> _WHAT THE EXERCISE ASKS_: Every word in the data below belongs in your copy, exactly as given; the pictures do not.

> _DATA SHOWN_:

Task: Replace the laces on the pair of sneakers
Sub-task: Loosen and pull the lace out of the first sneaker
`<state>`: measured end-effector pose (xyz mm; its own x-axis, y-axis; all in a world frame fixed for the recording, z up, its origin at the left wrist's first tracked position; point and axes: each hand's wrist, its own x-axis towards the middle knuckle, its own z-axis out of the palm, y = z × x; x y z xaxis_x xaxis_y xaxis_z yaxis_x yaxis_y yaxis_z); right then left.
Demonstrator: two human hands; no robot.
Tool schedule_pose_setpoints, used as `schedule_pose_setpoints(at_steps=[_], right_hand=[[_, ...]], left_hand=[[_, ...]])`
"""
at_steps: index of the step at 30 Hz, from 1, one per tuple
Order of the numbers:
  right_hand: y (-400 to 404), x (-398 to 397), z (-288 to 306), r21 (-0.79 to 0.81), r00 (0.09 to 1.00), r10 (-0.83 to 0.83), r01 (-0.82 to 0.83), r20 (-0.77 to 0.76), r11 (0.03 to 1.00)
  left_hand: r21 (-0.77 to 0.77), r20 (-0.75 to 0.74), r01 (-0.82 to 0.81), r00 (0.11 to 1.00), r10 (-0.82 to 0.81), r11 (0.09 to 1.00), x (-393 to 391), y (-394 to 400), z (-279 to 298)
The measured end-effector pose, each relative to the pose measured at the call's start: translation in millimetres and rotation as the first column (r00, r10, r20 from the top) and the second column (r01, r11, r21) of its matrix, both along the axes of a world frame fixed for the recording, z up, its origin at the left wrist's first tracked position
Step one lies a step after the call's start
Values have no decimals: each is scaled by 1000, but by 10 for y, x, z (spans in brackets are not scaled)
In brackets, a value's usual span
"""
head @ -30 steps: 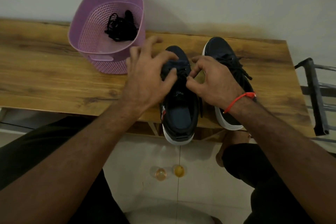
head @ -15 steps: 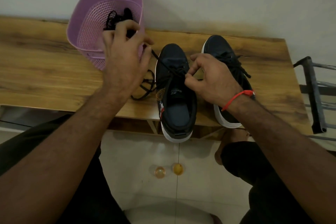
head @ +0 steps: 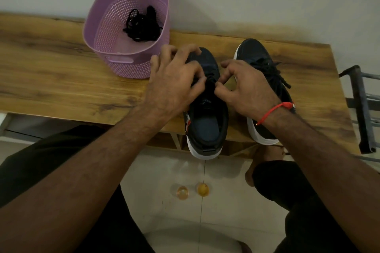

> _EXPECTED OUTPUT_:
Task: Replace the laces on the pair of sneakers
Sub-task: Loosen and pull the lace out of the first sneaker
`<state>`: measured end-effector pose (xyz mm; its own x-axis, y-axis; all in a world frame fixed for the recording, z up, its origin at the left wrist's first tracked position; point and axes: each hand's wrist, its own x-axis towards the middle knuckle, its own z-axis out of the palm, y = z × x; x y z xaxis_x xaxis_y xaxis_z yaxis_x yaxis_y yaxis_z); right then left.
Demonstrator: two human hands; no robot.
Tool schedule_pose_setpoints, used as `schedule_pose_setpoints(at_steps=[_], right_hand=[[_, ...]], left_hand=[[_, ...]])`
"""
at_steps: index of the step at 30 Hz, from 1, one per tuple
Order of the numbers:
  right_hand: y (-400 to 404), x (-398 to 397), z (-288 to 306), r21 (-0.79 to 0.81), r00 (0.09 to 1.00), r10 (-0.83 to 0.83), r01 (-0.82 to 0.83), r20 (-0.77 to 0.76), r11 (0.03 to 1.00)
  left_hand: r21 (-0.77 to 0.77), r20 (-0.75 to 0.74), r01 (-0.82 to 0.81), r00 (0.11 to 1.00), r10 (-0.82 to 0.81), r11 (0.09 to 1.00), x (-393 to 391), y (-394 to 400), z (-279 to 298)
The measured end-effector pose, each relative to the pose measured at the call's start: translation in millimetres and rotation as the first column (r00, r10, r20 from the top) and the second column (r01, r11, r21) of its matrix, both along the axes of a world frame fixed for the recording, z up, its origin at the left wrist's first tracked position
Step one lies a step after the call's start
Values have no decimals: each is scaled by 1000, but by 10 for y, x, z (spans in brackets are not scaled)
In brackets, a value's usual span
"""
head @ -30 steps: 
head @ -15 steps: 
head @ +0 steps: 

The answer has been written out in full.